How These Numbers Are Computed

Source. Rates come from the 329 agency profiles in the UXAgencies.com directory. They are editorial estimates—each range is set per agency from public signals: published rate cards, market positioning, seniority mix, and city market. Some of the ranges were confirmed directly by agencies during profile submission or claiming.

What enters the math. Only profiles with a complete min–max range count—249 of 329. Each agency contributes the midpoint of its listed range: an agency listed at €80–120/hr enters its country's cell as €100. Per cell we report the median of those midpoints and the 25th–75th percentile band ("typical range"), computed by linear interpolation.
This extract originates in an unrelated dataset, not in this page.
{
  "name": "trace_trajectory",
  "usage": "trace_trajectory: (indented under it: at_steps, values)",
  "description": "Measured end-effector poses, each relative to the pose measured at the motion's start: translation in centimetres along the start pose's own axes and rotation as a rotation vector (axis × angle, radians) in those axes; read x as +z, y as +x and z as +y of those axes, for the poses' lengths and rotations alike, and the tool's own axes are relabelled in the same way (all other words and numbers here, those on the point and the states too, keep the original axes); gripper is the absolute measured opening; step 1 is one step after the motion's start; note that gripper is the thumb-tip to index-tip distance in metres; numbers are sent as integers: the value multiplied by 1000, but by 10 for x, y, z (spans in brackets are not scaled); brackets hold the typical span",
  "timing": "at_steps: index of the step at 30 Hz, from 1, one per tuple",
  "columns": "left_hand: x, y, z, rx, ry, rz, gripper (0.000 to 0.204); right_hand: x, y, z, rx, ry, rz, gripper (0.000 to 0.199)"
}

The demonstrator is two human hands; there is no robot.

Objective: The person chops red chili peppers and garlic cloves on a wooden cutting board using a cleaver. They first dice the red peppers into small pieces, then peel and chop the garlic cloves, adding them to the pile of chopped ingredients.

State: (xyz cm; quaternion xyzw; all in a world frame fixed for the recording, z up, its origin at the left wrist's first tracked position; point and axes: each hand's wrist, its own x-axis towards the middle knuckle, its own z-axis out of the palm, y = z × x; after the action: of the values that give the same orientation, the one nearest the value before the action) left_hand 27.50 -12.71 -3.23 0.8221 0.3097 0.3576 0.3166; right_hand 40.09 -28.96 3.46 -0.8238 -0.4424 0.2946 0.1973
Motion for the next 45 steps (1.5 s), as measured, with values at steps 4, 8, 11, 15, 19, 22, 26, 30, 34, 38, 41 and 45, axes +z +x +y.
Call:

Medians resist outliers; midpoints avoid inventing precision the underlying ranges don't have. One side effect worth naming: in markets where many agencies cluster on the same midpoint, the median can coincide with the 25th or 75th percentile—in Poland, over half the usable ranges center on €70, so the median equals the top of the typical range. That is the clustering in the data, not a computation error.

What gets suppressed. Cells with fewer than 8 usable ranges, or a band too narrow to be meaningful, are not published—no number on this page rests on a handful of profiles.

Limitations, plainly. Listed rates are not negotiated rates. The directory curates agencies worth listing, so this is a quality-skewed sample, not a census. UK and Swiss rates are shown in EUR and carry exchange-rate drift. Treat every number as a benchmark, not a quote.

Freshness. Computed 2026-07-15 from the live dataset; every rebuild recomputes every number on this page. Download the data: CSV · JSON (CC BY 4.0 — cite UXAgencies.com).

FAQ

European UX Agency Rates: Questions Buyers Ask

European UX agencies typically list €75–140/hr, with a median of €110/hr across 249 agencies in the UXAgencies.com directory. Western European and Nordic agencies sit above the median; Central & Eastern and Southern European agencies below it.